Caregiving is demanding – physically and emotionally. Here are 10 tips to help caregivers lower their stress levels.
- Keep realistic expectations. If you are working and are a caregiver you essentially have two full time jobs. Be reasonable about what you expect to accomplish each day.
- Get organized. Make a list, then prioritize. Ask your supervisor to help you set priorities at work. Talk to your family about splitting up caregiving responsibilities.
- Learn to say “no.” In both work and caregiving, take on only what you can handle.
- Accept changes as they occur. Rather than resist, try to welcome change when it comes into your life.
- Ask for help. Turn to supportive colleagues, family, friends and professionals.
- Acknowledge your feelings. Take note of when you are angry, worried or feeling stress, but then try not to “hold on” to the negative feelings for too long.
- Take care of your self: Care for your body, mind and spirit. Eating right, exercising, and getting enough sleep will help you feel refreshed.

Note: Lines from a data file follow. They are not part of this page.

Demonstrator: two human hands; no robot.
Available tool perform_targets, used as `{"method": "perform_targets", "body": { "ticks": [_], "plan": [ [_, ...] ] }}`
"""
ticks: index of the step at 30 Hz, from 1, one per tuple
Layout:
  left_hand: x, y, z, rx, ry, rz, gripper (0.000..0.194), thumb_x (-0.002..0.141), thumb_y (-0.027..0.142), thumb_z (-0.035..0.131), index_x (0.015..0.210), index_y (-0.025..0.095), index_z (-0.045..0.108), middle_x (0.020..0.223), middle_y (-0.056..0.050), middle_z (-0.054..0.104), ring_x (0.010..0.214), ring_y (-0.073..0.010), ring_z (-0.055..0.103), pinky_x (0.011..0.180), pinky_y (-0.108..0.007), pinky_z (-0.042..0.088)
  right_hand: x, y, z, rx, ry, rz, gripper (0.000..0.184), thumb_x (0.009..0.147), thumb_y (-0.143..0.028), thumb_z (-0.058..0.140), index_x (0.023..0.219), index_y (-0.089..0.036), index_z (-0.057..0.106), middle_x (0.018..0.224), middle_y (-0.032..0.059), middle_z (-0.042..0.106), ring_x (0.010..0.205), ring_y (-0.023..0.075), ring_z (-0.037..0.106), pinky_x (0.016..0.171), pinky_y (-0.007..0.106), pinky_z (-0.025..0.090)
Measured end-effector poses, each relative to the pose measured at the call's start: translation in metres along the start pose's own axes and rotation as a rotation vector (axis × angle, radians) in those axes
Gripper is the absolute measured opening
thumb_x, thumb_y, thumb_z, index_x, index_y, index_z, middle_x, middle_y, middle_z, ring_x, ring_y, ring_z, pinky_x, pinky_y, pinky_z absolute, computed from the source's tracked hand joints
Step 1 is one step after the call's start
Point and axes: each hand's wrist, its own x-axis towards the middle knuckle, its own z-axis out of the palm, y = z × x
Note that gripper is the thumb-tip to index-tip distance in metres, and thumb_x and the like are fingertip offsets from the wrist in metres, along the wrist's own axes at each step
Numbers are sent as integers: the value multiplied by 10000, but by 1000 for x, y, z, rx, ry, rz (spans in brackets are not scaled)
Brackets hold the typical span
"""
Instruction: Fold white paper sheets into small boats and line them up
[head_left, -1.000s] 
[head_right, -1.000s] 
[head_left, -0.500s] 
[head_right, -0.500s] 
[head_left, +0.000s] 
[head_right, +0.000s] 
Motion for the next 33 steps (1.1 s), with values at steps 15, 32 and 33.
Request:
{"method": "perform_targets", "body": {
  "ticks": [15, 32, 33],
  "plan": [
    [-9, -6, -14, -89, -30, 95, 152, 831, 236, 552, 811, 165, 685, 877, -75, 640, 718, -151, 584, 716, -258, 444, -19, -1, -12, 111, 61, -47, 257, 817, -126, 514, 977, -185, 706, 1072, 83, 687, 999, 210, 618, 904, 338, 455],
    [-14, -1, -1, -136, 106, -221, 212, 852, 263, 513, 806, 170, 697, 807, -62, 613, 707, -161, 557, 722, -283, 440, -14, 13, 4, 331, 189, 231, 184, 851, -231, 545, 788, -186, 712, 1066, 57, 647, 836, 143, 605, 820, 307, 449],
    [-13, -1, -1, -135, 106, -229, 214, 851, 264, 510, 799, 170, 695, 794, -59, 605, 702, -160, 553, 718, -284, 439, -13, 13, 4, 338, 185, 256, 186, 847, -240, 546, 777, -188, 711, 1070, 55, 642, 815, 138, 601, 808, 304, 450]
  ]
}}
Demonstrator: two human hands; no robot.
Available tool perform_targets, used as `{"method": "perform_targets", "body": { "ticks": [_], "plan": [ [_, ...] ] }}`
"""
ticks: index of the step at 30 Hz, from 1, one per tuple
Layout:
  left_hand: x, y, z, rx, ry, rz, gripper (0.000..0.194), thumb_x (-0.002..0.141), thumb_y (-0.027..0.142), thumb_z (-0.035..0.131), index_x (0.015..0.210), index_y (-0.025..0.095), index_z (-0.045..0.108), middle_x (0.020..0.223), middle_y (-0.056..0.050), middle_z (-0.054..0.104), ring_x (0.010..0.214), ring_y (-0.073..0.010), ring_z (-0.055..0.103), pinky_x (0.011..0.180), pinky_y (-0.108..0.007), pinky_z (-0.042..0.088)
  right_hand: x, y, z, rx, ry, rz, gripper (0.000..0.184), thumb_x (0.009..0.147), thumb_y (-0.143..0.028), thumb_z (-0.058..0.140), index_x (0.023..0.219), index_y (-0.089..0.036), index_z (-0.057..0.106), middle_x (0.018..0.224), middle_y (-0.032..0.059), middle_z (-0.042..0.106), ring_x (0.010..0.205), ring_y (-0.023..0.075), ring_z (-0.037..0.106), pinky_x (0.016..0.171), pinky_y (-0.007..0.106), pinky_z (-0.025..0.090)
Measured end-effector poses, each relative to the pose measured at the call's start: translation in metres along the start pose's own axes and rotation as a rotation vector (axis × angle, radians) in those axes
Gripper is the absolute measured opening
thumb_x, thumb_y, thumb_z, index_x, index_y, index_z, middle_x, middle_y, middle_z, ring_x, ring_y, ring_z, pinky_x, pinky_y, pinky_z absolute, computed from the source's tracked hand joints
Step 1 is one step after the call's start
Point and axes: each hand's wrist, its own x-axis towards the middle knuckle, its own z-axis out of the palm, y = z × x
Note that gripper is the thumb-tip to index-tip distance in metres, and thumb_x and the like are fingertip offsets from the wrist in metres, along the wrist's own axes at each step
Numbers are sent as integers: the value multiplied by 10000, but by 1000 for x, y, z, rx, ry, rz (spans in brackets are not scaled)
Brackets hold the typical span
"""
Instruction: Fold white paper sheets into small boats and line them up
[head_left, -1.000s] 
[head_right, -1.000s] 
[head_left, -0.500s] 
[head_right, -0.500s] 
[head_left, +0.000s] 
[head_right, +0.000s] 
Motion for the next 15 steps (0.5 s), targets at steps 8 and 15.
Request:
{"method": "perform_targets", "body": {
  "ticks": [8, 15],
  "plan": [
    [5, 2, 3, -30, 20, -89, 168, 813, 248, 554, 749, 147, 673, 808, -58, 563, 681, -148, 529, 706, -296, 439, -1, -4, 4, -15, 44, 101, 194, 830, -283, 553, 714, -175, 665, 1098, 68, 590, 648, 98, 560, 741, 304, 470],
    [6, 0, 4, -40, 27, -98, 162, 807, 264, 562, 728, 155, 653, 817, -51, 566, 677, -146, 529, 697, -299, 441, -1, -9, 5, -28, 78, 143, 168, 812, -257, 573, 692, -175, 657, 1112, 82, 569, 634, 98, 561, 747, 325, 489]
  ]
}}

- Learn relaxation techniques. Breathing exercises and guided imagery are easy to learn. Click here for beginner’s relaxation exercises.
- Pay attention to feelings of guilt. Do you feel guilty if you lose your patience or need help from others? Try to let go of this “false guilt.”
- Rephrase negative thoughts. For example, “I’ve accomplished a lot” rather than “I can never get anything done.”